_Work to complete_: If pictures appear, leave them out, and return exactly the lines from the one holding "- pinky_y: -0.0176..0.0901" through the last line of the listing below.
***
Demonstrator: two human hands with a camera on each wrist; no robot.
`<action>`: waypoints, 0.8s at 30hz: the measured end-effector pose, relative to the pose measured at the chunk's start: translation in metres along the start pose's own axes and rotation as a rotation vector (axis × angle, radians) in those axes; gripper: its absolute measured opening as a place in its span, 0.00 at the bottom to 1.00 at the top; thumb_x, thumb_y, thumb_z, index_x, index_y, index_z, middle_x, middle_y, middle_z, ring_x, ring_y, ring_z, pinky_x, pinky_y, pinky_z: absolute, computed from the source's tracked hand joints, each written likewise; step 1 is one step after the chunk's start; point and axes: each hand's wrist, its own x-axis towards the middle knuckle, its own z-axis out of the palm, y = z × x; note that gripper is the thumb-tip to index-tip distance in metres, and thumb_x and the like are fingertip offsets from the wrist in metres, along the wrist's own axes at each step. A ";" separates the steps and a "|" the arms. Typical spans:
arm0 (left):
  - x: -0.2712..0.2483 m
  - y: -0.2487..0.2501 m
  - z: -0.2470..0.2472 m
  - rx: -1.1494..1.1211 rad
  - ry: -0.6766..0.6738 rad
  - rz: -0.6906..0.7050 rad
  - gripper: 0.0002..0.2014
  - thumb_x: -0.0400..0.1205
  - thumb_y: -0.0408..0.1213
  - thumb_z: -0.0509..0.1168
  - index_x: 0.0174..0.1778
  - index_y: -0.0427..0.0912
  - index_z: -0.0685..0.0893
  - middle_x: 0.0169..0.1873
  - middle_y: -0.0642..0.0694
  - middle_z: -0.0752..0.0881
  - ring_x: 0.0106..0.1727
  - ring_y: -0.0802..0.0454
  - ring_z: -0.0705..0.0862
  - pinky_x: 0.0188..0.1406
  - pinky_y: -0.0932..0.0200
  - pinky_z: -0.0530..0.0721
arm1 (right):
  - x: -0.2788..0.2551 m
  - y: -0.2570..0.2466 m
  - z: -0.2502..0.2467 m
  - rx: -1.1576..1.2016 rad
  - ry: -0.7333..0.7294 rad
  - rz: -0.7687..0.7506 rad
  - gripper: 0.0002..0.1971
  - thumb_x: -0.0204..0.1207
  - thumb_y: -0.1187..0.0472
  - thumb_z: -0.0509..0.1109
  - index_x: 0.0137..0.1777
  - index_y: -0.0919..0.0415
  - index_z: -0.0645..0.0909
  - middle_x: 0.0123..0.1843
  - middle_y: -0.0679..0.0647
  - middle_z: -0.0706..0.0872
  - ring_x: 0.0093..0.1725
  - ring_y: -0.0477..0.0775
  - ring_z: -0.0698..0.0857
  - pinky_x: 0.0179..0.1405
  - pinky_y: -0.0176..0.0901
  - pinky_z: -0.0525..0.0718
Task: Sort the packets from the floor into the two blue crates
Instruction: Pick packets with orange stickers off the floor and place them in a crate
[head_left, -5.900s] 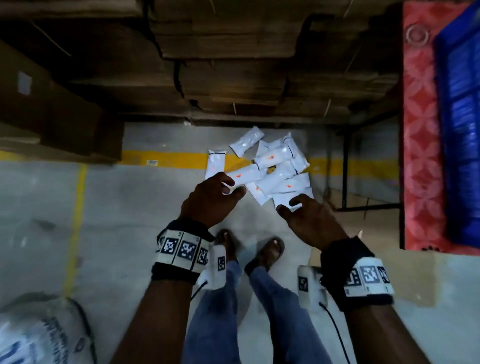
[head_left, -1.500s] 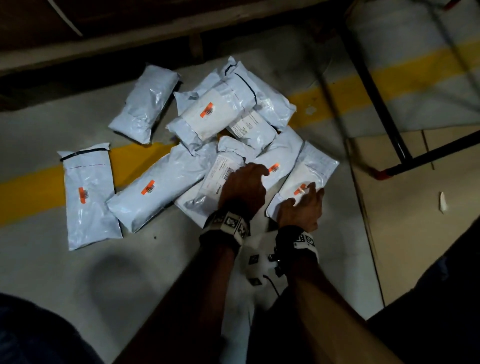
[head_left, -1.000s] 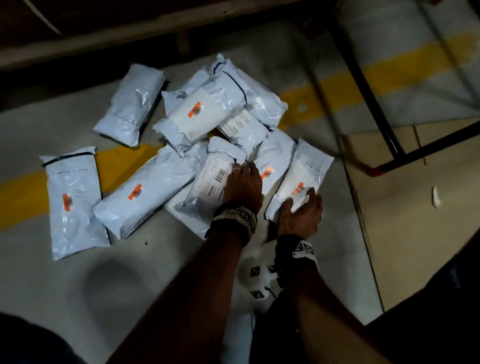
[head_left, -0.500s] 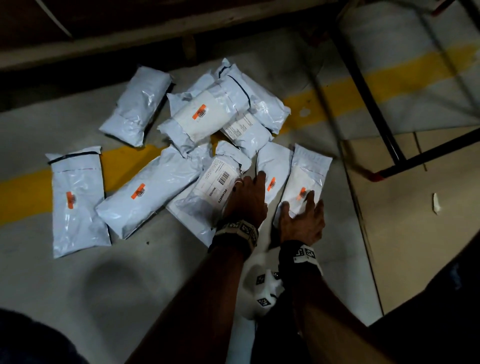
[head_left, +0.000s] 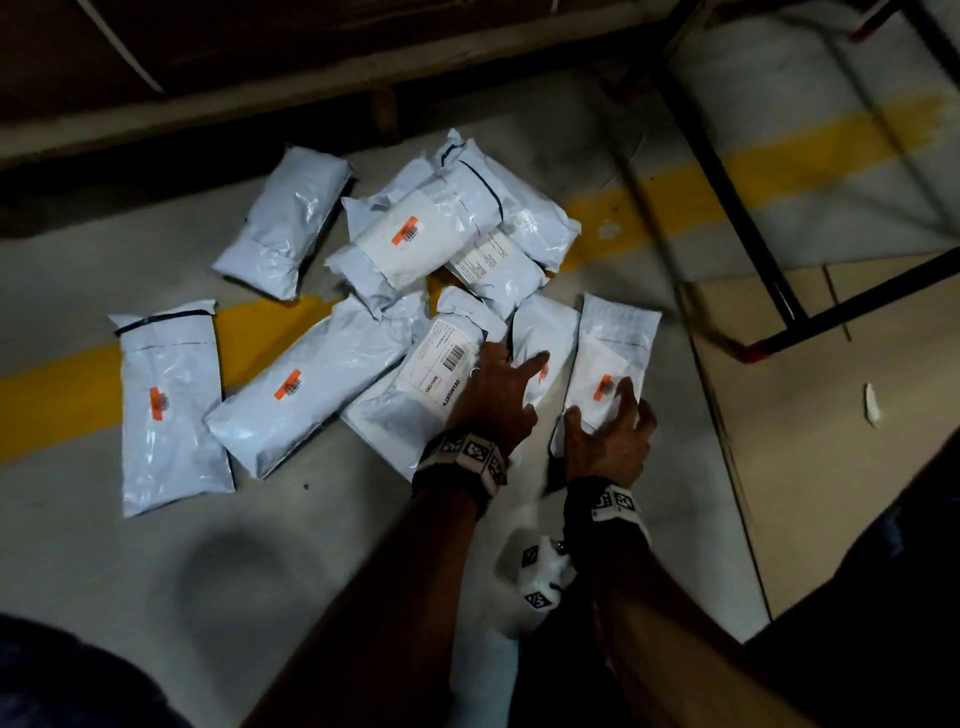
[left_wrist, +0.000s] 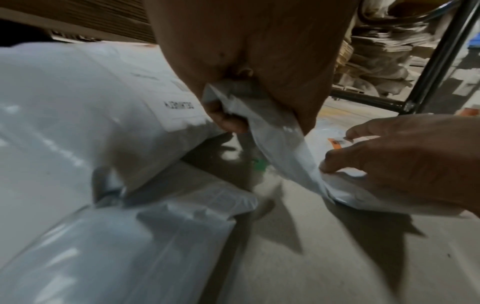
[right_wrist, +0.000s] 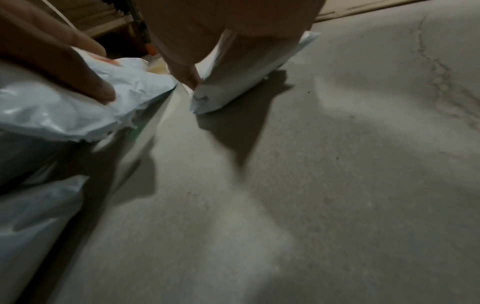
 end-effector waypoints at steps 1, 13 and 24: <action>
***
_Solution below_:
  - pinky_y: -0.0176..0.0901
  - pinky_z: -0.0525..0.0718
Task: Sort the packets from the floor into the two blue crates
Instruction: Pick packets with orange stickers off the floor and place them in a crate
[head_left, -5.900s] 
[head_left, -1.500s] 
[head_left, -1.000s] 
[head_left, -0.500s] 
[head_left, +0.000s] 
[left_wrist, +0.000s] 
[right_wrist, +0.000s] 
 end-effector waypoints at steps 1, 13 and 24: <action>

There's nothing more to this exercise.